++++ SOURCE DATA ++++

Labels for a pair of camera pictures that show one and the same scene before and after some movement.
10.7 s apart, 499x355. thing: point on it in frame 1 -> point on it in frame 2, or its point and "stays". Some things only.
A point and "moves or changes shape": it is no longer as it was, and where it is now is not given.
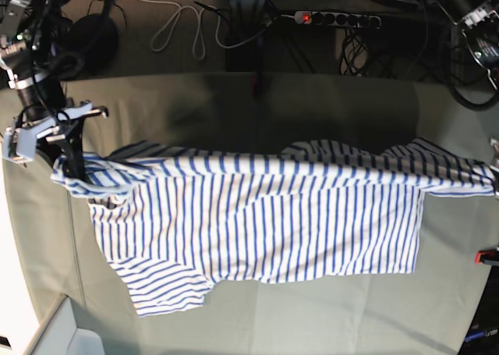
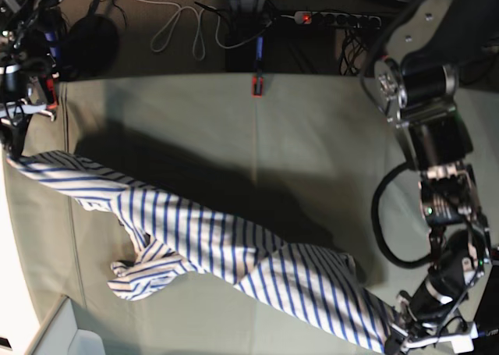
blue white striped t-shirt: x=173 y=220 moves or changes shape
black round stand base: x=95 y=39 stays
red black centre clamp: x=256 y=86 stays
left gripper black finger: x=72 y=149 -> x=19 y=130
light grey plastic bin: x=61 y=335 stays
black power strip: x=336 y=19 stays
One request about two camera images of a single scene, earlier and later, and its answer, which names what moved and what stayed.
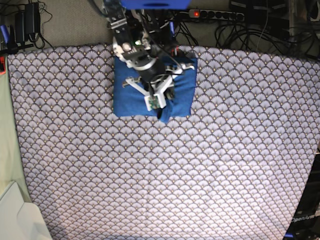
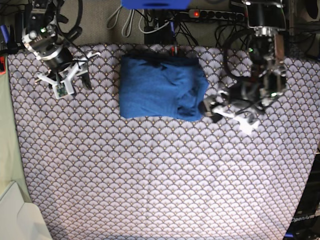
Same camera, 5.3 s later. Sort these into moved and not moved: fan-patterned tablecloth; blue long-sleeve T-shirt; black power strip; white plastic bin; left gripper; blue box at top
Moved: left gripper; blue long-sleeve T-shirt
Not moved: black power strip; blue box at top; white plastic bin; fan-patterned tablecloth
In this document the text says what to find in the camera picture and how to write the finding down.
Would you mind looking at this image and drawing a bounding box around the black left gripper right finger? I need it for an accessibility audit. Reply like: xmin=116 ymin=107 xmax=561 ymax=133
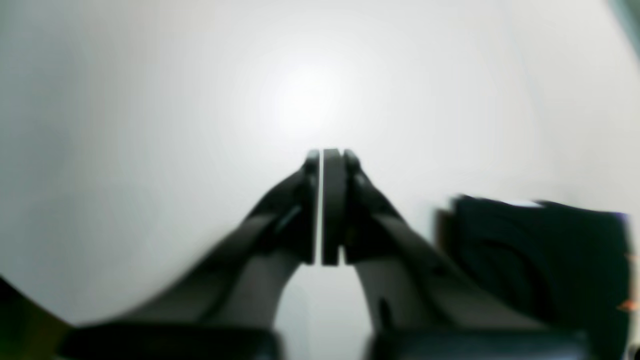
xmin=322 ymin=148 xmax=591 ymax=360

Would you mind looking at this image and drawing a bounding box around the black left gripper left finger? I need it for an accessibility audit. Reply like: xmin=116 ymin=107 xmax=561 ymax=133
xmin=60 ymin=149 xmax=320 ymax=360

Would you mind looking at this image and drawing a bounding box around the black T-shirt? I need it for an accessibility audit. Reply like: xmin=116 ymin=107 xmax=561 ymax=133
xmin=439 ymin=194 xmax=633 ymax=360

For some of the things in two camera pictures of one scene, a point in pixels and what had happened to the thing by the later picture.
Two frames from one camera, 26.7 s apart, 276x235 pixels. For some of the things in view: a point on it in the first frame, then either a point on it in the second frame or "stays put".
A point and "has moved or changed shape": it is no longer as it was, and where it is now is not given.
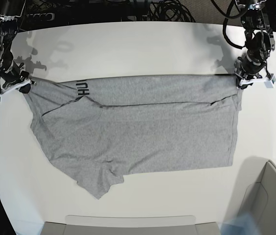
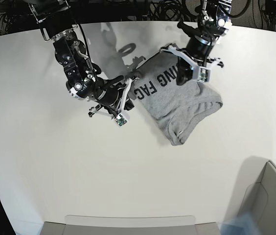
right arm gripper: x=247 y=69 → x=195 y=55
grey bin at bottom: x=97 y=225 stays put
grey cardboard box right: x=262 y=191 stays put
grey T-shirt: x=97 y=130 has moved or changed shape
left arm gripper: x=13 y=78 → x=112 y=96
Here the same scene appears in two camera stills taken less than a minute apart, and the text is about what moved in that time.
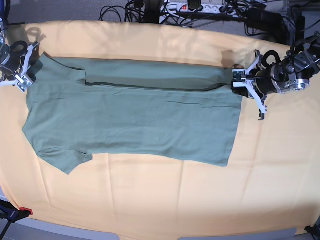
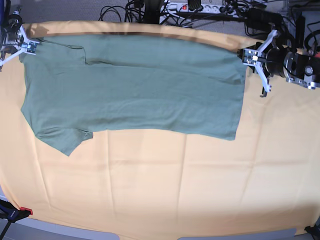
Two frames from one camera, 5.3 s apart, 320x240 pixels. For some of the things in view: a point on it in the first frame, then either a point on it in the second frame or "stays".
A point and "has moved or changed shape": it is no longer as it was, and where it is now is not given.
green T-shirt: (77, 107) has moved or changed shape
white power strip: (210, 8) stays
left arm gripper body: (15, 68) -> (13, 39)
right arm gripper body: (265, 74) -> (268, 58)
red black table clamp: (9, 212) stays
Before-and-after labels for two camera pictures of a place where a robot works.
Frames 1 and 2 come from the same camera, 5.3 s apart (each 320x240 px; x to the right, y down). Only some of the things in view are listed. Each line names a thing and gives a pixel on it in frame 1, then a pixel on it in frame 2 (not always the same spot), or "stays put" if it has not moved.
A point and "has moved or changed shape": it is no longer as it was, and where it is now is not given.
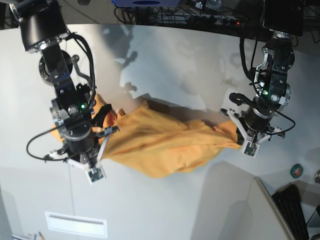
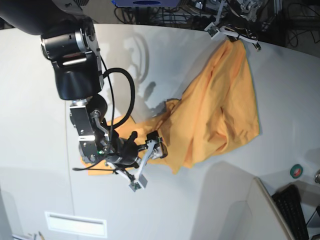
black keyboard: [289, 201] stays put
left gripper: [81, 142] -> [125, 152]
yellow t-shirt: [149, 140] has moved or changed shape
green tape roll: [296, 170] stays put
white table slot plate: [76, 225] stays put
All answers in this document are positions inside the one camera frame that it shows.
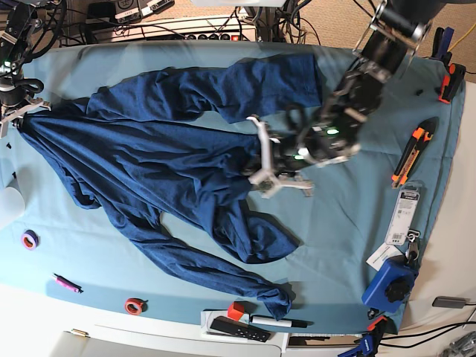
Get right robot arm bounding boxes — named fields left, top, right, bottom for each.
left=1, top=3, right=51, bottom=138

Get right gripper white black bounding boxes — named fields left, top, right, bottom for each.
left=1, top=97, right=51, bottom=138

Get white black marker pen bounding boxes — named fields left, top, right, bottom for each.
left=249, top=315, right=311, bottom=329

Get orange black clamp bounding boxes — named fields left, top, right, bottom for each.
left=438, top=63, right=466, bottom=104
left=367, top=316, right=388, bottom=333

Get blue spring clamp top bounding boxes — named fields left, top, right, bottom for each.
left=430, top=27, right=454, bottom=61

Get white paper card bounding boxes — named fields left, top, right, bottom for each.
left=366, top=243, right=402, bottom=271

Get pink marker pen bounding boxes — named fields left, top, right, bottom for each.
left=52, top=274, right=83, bottom=294

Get white book under remote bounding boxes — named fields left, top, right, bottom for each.
left=199, top=308, right=289, bottom=350

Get orange black lower clamp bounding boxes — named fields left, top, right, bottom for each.
left=367, top=316, right=388, bottom=333

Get orange black utility knife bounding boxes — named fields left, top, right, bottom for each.
left=391, top=117, right=438, bottom=188

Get black foot pedal start label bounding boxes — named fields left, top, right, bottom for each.
left=114, top=0, right=141, bottom=22

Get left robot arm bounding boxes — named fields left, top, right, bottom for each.
left=246, top=1, right=445, bottom=198

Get purple tape roll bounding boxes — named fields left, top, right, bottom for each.
left=21, top=230, right=39, bottom=250

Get grey adapter box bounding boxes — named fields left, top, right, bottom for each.
left=432, top=296, right=467, bottom=309

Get red tape roll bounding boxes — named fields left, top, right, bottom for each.
left=124, top=298, right=147, bottom=315

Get white packaged item blister card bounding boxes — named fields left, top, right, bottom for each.
left=385, top=181, right=422, bottom=245

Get metal carabiner keys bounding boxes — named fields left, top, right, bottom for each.
left=405, top=229, right=420, bottom=266

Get blue box black knob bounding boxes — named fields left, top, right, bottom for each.
left=361, top=259, right=418, bottom=313

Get dark blue t-shirt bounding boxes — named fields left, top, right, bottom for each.
left=19, top=54, right=321, bottom=319

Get black remote control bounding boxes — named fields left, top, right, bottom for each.
left=210, top=316, right=271, bottom=342

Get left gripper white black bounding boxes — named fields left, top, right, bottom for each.
left=241, top=115, right=314, bottom=198

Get white power strip red switch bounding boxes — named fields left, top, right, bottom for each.
left=147, top=33, right=251, bottom=42

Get blue black clamp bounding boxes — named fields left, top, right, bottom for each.
left=338, top=334, right=380, bottom=357

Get red cube block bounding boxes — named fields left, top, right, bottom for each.
left=227, top=301, right=245, bottom=321

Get white paper roll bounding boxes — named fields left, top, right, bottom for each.
left=0, top=187, right=25, bottom=229

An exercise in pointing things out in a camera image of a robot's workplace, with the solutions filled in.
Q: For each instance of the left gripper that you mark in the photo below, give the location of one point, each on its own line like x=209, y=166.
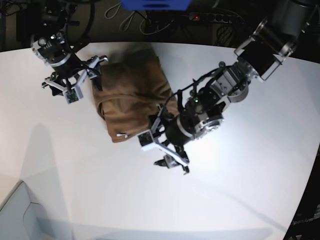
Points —
x=179, y=132

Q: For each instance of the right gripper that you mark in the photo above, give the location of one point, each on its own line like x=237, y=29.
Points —
x=66, y=68

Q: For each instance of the brown t-shirt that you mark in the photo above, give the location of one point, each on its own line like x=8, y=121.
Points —
x=131, y=92

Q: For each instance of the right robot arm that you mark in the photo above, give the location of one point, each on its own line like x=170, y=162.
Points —
x=51, y=43

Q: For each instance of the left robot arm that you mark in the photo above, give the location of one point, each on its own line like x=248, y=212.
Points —
x=274, y=39

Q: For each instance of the blue box overhead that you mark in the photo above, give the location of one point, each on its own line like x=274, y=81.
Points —
x=157, y=5

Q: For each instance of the white cabinet at corner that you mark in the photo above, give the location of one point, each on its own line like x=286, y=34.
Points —
x=35, y=209

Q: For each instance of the black power strip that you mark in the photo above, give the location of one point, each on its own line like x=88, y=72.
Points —
x=215, y=18

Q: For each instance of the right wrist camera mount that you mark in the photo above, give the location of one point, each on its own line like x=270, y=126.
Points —
x=72, y=86

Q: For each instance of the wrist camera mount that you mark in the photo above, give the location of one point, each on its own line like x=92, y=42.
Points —
x=155, y=137
x=72, y=86

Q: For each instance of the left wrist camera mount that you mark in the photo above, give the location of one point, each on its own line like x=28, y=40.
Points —
x=155, y=137

++++

→ YOUR ASSIGNMENT: Print exactly the lines running from the start of the entries above to the line with "One request about", both included; leave out any pictures.

→ RESPONSE BOX:
Labels for a pair of camera pictures that show one and the same scene before and after some movement.
10.7 s apart, 499x355. thing: point on it in frame 1 -> point on it in frame 2, or its point and "stays". Some things only.
A point and "moves or changes shape": it is no longer as it was, and where it is now is not given.
blue white striped t-shirt: x=173 y=220 moves or changes shape
black round stand base: x=95 y=39 stays
red black centre clamp: x=256 y=86 stays
left gripper black finger: x=72 y=149 -> x=19 y=130
light grey plastic bin: x=61 y=335 stays
black power strip: x=336 y=19 stays
One request about two camera images of a single scene, earlier and later, and its answer, which names what moved and what stayed.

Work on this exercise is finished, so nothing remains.